The trading town of Kaupang was protected by a wooden palisade made of lashed-together sharply pointed wooden poles, set in the shape of a half circle. There were a good half dozen wooden docks that stretched out into the inlet and it was at the nearest one that Merrik had the men row the longboat. When they stepped onto the dock, there was a loud cheer. They were home, or very nearly.

They would do no trading here this time, but the men wanted women and there had been no slave women for their use on the trip back from Kiev. They were hungry and they wanted one last night of wildness and freedom before they returned to their families. Laren saw it and understood it. They were men and that was simply the way they were. She didn't hate them for it, she was simply relieved that none of them wanted her. And that was thanks to Merrik.

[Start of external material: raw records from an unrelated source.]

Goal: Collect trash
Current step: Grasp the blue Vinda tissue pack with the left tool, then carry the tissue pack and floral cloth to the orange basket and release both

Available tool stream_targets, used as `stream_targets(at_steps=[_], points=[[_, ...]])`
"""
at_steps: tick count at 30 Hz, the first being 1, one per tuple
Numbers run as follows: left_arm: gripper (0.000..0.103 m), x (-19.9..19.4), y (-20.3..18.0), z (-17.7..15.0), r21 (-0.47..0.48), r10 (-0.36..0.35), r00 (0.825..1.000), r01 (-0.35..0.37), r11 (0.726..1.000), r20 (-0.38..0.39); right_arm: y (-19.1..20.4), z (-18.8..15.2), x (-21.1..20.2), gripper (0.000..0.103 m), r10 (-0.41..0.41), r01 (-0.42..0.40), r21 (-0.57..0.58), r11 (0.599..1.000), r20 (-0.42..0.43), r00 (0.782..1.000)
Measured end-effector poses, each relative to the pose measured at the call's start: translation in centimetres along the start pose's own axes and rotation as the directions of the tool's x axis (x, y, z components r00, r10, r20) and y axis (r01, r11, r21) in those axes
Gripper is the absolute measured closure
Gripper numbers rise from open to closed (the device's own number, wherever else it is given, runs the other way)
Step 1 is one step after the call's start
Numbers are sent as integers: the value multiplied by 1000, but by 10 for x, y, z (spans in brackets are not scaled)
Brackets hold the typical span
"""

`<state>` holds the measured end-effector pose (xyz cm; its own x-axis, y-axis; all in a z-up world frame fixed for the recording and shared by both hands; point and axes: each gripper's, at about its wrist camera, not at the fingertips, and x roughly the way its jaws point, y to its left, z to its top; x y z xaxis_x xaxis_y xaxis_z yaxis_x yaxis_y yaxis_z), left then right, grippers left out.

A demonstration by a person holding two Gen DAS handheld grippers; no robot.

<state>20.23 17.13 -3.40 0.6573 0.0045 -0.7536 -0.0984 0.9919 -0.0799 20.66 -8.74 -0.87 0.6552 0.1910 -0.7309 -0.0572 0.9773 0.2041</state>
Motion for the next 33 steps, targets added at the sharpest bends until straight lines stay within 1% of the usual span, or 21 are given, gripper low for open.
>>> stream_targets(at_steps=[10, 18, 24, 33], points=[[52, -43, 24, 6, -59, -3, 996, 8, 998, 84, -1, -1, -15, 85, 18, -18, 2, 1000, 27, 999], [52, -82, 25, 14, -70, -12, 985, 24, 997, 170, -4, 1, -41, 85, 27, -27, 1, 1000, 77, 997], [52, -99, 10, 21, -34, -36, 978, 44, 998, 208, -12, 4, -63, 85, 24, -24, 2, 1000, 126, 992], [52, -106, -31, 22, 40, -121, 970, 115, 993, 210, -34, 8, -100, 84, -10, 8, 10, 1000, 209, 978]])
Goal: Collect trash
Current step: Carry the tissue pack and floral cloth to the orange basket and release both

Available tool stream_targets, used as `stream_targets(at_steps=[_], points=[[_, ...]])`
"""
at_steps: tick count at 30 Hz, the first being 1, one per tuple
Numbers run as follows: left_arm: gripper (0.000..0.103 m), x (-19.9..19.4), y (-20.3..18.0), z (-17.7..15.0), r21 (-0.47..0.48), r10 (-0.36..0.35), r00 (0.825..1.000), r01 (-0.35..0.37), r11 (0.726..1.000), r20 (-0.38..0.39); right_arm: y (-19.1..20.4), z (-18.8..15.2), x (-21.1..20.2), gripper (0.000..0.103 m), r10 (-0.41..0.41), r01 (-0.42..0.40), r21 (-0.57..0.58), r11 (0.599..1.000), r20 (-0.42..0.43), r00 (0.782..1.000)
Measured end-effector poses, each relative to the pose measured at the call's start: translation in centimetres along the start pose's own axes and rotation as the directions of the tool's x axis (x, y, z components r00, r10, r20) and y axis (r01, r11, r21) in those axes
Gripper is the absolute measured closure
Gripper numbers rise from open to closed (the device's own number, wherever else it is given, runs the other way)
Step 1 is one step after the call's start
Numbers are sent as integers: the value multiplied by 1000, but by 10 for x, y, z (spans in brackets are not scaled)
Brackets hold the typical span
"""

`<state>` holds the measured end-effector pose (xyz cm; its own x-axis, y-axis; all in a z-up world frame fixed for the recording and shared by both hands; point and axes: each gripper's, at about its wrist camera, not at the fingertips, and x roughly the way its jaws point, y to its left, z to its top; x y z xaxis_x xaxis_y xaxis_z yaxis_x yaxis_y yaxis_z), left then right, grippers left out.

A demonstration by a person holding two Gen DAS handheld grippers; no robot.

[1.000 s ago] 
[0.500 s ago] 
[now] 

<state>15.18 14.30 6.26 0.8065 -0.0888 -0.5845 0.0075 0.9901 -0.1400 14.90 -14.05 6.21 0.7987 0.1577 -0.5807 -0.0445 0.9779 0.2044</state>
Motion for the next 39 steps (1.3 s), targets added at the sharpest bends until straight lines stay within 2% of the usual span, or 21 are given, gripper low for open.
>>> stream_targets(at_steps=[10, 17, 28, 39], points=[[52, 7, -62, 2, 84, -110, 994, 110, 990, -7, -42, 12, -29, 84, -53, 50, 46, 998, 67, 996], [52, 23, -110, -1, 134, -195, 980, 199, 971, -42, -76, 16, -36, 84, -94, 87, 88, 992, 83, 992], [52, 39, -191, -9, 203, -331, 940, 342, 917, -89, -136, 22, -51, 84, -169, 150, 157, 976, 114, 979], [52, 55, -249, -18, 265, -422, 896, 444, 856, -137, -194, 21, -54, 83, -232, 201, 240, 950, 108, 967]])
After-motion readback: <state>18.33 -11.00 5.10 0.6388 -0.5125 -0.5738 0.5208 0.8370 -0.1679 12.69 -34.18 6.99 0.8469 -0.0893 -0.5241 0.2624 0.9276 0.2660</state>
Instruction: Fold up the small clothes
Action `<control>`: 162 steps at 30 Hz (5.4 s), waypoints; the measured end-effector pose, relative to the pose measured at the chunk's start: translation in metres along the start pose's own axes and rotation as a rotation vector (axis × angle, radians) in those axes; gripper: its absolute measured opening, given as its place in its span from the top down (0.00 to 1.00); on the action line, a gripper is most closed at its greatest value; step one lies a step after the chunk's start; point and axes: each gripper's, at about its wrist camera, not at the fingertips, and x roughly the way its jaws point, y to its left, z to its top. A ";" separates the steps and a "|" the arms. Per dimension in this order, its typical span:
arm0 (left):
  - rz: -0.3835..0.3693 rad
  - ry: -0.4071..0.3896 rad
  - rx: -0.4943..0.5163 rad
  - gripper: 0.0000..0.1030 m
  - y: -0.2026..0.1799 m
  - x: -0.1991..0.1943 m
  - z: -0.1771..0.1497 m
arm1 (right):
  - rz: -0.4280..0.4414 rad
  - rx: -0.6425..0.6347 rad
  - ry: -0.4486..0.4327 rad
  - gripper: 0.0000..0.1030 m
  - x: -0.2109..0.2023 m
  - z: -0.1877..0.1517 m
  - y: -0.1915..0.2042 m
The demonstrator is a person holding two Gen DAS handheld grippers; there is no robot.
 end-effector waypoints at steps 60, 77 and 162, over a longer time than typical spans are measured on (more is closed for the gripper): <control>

She said to him even as he set her down on dry ground, “Thank you for protecting me.”

“I didn't,” he said. “Deglin hurt you badly.”

“That isn't what I meant. The men—they will relieve their lust here. They didn't relieve their lust on me. I thank you for that.”

He said nothing to her, merely turned to shout to the
men remaining on the longboat to protect their silver, “Keep sharp. We will be back in six hours and 'twill be your turn.”

He looked down at her. “Can you walk?”

She nodded.

“Cleve will keep Taby close. Would you like a bath?”

They were allowed through the large double gates, and she found herself in a bustling area crammed with people and small wooden dwellings and shops, all connected with wooden walkways, and it seemed that everyone was busy selling something or making something to sell or yelling with another to buy or trade or barter. It seemed that everyone was talking. She smiled, wanting to stop, just a moment, just long enough to look at the beautiful soapstone bowls displayed in front of one wooden shop, but Merrik didn't pause. She saw a collection of weapons, and wished she could buy a knife, but she imagined her four small pieces of silver wouldn't be enough, and she had nothing else. Merrik took her to a bathing hut where an old woman looked not at all at her face, but only at her worn trousers and dirty tunic, tsked through her rotting teeth, and told Merrik to take his wife inside.